ABOUT THIS EXERCISE
Locate the line that contains "A colleague claims the black background". Print it and every subsequent line through the final line of the records, exactly and only those.

Records from a collection
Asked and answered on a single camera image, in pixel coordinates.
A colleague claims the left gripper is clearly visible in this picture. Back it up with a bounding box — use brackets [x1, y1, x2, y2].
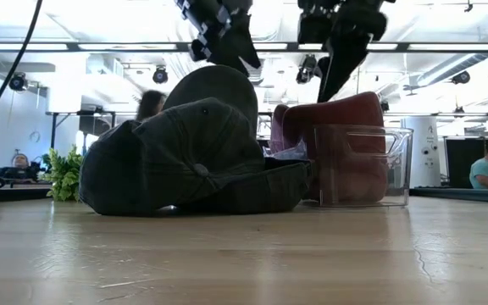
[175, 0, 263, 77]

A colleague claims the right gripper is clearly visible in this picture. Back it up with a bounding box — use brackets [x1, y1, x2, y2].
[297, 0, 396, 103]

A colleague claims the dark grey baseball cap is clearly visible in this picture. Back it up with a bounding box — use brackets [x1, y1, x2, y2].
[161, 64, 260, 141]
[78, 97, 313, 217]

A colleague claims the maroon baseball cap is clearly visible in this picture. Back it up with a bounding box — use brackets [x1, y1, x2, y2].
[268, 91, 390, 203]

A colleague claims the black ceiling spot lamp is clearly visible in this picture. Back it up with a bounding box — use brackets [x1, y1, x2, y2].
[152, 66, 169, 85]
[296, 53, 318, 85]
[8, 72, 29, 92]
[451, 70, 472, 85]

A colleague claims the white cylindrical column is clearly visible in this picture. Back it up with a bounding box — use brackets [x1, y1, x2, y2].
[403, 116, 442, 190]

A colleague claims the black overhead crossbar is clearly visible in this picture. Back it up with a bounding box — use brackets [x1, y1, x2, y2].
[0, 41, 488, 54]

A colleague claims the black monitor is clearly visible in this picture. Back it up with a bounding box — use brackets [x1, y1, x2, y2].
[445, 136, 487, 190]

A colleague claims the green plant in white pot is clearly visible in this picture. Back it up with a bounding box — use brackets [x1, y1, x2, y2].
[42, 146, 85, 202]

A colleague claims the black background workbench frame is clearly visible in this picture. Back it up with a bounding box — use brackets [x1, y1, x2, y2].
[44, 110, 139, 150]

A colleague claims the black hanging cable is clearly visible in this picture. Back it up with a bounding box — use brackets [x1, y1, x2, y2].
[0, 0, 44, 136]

ANSWER SPACE
A colleague claims the black background workbench frame is clearly visible in this picture. Back it up with a bounding box — use brackets [x1, y1, x2, y2].
[44, 110, 139, 150]

A colleague claims the black hanging cable is clearly visible in this picture. Back it up with a bounding box — use brackets [x1, y1, x2, y2].
[0, 0, 44, 136]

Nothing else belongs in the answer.